ANTIBIOTIC RESISTANCE IN CHILDREN AND STRATEGIES FOR RATIONAL ANTIBIOTIC THERAPY
Keywords:
antibiotic resistance, antimicrobial resistance, pediatrics, rational antibiotic therapy, antimicrobial stewardship, inappropriate antibiotic use, narrow-spectrum antibiotics, β-lactamase, biofilm, empirical therapy, clinical guidelines, laboratory diagnostics, antibiotic stewardship programs, infectious diseases, preventionAbstract
This scientific article analyzes the relevance of the growing problem of antibiotic resistance (antimicrobial resistance) in pediatric practice, which is largely driven by irrational and unjustified use of antibiotics, as well as its etiological factors and clinical-epidemiological consequences.
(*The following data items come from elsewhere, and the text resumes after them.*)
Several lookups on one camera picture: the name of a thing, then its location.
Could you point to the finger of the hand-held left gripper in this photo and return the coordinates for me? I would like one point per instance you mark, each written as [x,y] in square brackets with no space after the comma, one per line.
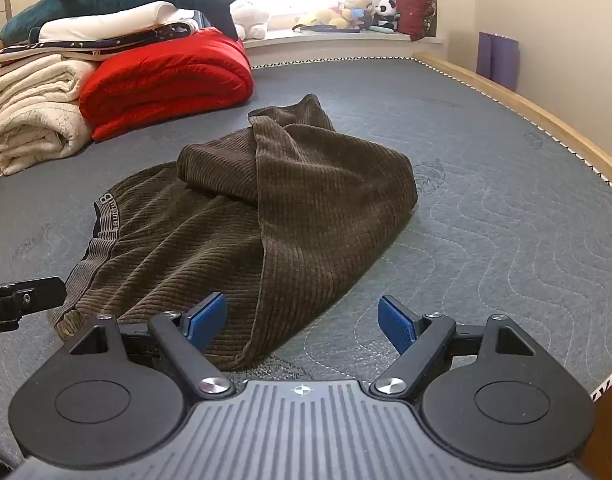
[31,299]

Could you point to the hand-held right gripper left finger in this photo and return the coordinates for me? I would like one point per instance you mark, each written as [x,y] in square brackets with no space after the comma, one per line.
[206,321]

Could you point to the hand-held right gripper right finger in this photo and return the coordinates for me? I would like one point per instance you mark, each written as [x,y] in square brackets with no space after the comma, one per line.
[396,324]

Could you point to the grey quilted mattress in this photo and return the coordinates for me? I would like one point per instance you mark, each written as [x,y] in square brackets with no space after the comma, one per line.
[486,210]

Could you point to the cream fleece folded blanket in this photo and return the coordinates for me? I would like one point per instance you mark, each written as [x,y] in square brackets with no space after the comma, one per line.
[36,135]
[31,82]

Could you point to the red folded quilt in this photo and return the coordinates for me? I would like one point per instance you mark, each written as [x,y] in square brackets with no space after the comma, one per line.
[166,80]

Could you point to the navy star print blanket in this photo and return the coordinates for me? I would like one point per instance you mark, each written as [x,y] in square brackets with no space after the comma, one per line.
[86,46]

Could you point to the purple box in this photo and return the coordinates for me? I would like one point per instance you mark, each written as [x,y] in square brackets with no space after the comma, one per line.
[498,60]

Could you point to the teal shark plush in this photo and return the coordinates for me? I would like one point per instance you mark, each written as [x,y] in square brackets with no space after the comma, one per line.
[86,2]

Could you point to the white bear plush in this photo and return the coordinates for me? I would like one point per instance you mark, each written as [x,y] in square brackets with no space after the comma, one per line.
[250,19]

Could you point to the panda plush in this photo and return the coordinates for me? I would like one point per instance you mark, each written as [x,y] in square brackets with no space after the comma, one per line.
[386,12]

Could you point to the yellow bear plush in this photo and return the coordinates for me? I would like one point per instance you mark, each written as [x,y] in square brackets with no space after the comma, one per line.
[338,12]

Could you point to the dark red cushion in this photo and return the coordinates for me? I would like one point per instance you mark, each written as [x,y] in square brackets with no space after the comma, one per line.
[415,7]

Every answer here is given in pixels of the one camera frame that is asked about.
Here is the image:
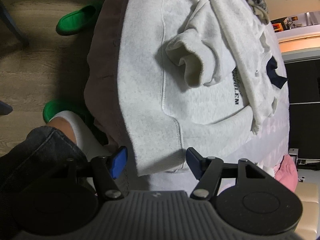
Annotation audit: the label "beige room door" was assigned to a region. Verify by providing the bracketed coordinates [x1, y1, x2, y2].
[262, 0, 320, 22]

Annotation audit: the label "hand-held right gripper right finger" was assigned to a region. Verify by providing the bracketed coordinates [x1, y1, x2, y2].
[187, 147, 272, 201]

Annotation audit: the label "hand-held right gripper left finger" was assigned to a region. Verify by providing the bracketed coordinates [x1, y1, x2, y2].
[42, 146, 128, 201]

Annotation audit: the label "pink pillow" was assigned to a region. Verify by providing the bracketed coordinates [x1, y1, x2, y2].
[274, 155, 298, 193]

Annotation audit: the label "person's leg in dark jeans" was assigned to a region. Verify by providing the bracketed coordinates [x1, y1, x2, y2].
[0, 126, 95, 240]

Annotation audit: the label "green slipper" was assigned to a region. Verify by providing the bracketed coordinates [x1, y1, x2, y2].
[55, 5, 100, 36]
[42, 99, 87, 124]

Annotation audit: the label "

In recent years, antibiotics have frequently been prescribed in pediatrics for conditions such as respiratory tract infections, acute otitis media, tonsillopharyngitis, bronchitis, and intestinal infections, often without laboratory confirmation and even in cases where viral etiology is highly probable. Such an approach promotes the emergence of resistant microbial strains, reduces treatment effectiveness, increases the duration and recurrence of disease, contributes to a higher rate of complications, and raises the need for inpatient management. The article highlights the pathogenetic mechanisms of antibiotic resistance, including β-lactamase production, modification of bacterial cell wall and ribosomal structures, activation of efflux pumps, and biofilm formation, from a scientific perspective. Furthermore, modern strategies for rational antibiotic therapy in children are discussed in detail, including an etiology-based approach, strict adherence to clinical guidelines, prioritization of narrow-spectrum agents, individualized dosing and treatment duration, restriction of uncontrolled antibiotic sales, and implementation of antimicrobial stewardship programs in pediatric healthcare. In addition, the article identifies major socio-organizational factors that contribute to the increasing resistance, such as parents’ misconceptions about antibiotics, physicians’ excessive precautionary prescribing, limited access to rapid diagnostic tools, and insufficient pharmaceutical regulation. As a result, the article concludes that reducing antibiotic resistance among children requires not only pharmacological interventions but also comprehensive strategies involving healthcare system reforms, education and prevention measures, improved laboratory diagnostics, and effective public awareness initiatives.